Nesse complexo quadro, ergue-se a defesa da democracia como um imperativo civilizatório. A ambiência democrática é a mais propícia à catarse e às transformações de que carece a sociedade brasileira. Por isso, os referenciais axiológicos consagrados na Constituição não podem ser reduzidos a “ingênuas quimeras” no imaginário social. Nem tudo que é sólido se desmancha no ar.
Os valores democráticos são faróis que iluminam o tortuoso caminho rumo à concretização universal da dignidade humana. Trata-se de uma encruzilhada histórica que não comporta omissões.

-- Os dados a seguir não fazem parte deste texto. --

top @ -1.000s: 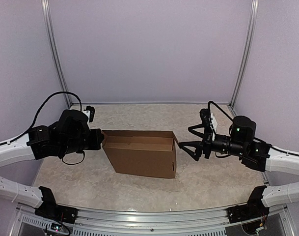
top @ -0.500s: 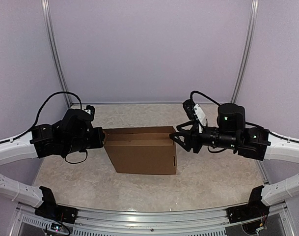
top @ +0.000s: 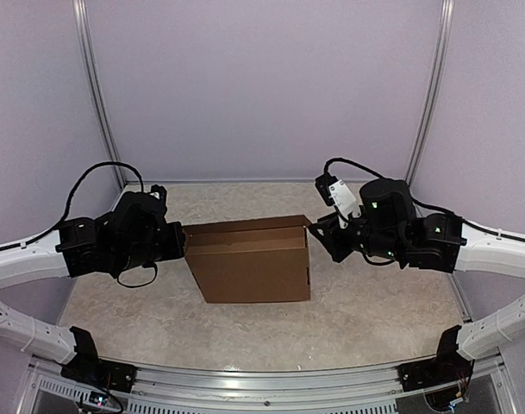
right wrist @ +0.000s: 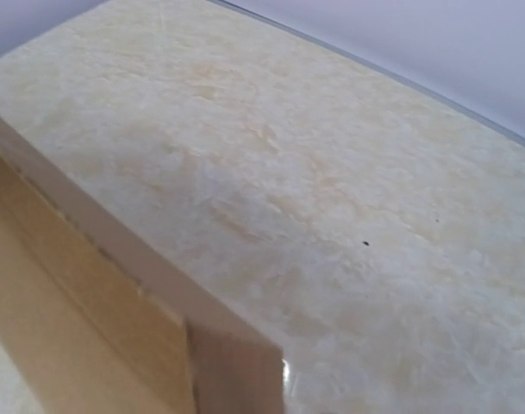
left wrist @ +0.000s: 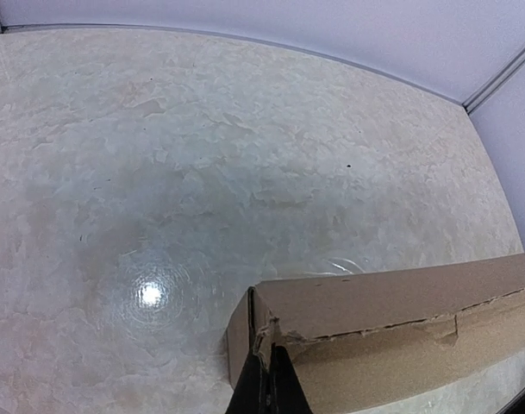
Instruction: Fold the paper box
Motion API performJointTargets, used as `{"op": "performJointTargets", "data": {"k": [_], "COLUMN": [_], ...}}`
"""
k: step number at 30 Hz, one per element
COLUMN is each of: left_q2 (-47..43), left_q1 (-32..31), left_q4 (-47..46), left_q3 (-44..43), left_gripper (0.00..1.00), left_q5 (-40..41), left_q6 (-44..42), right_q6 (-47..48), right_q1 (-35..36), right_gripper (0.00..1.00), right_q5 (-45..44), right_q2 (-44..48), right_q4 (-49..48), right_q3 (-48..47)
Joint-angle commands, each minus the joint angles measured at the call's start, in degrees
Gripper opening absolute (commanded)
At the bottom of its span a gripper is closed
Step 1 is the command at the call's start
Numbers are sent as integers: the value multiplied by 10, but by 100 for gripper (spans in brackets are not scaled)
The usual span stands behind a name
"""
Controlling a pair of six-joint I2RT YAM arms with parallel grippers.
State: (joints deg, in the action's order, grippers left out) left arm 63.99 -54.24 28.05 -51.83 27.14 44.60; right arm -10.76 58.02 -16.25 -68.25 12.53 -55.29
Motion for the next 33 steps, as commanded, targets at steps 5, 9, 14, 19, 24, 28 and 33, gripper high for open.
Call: {"op": "performJointTargets", "data": {"k": [5, 9, 14, 19, 24, 28, 33], "left_q2": [21, 26, 36, 43, 54, 69, 92], "left_q1": [-14, -17, -24, -34, -48, -61, -76], "left_q4": [58, 49, 44, 45, 44, 43, 43], "left_q3": [8, 7, 2, -4, -14, -25, -36], "left_gripper": [0, 0, 0, 0, 0, 0, 0], "left_q5": [5, 7, 12, 25, 50, 65, 78], "left_q6": [22, 25, 24, 23, 21, 14, 5], "right_q6": [-24, -31, -34, -37, -58, -77, -115], "right_q1": [15, 15, 15, 15, 15, 15, 14], "right_gripper": [21, 17, 14, 0, 0, 0, 0], "right_q5": [-29, -30, -37, -40, -52, -49, -41], "right_q2": [-8, -9, -17, -24, -19, -17, -17], "right_q4": [39, 40, 42, 52, 66, 76, 91], "right_q3": [-18, -19, -19, -26, -38, -46, -54]}}
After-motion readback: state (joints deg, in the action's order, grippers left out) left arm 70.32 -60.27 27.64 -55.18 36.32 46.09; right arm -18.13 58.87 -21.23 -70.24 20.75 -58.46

Nos dias atuais, não há margem, na ordem internacional, para aventuras autocráticas. O Concerto das Nações decretou o fim da “era dos extremos”. Quem isso não perceber seguirá enclausurado no último vagão da história.
O segundo domingo de 2023 findou com cenário de terra arrasada em Brasília: palácios depredados, santuários da democracia profanados, símbolos republicanos conspurcados, patrimônios culturais destruídos. Democracia violada. A reação constitucional da sociedade civil e das instituições deve ser imediata, a fim de que os atentados de 8 de janeiro não entrem para a história como a “Noite dos Cristais” da democracia brasileira.
E não haverão de entrar. Sob os escombros dos patrimônios públicos vandalizados, serão recolhidas as pedras para reerguer o Estado Democrático de Direito. Toda crise, paradoxalmente, engendra uma oportunidade de fortalecimento. E porque em curso se encontram as reformas decisivas para o futuro da nação, saberão reagir os brasileiros para restaurar o pacto constitucional ferido por incivilizadas minorias nutridas de pulsões despóticas. Posta em xeque, a democracia emergirá com maior vigor e resiliência. Quem viver verá.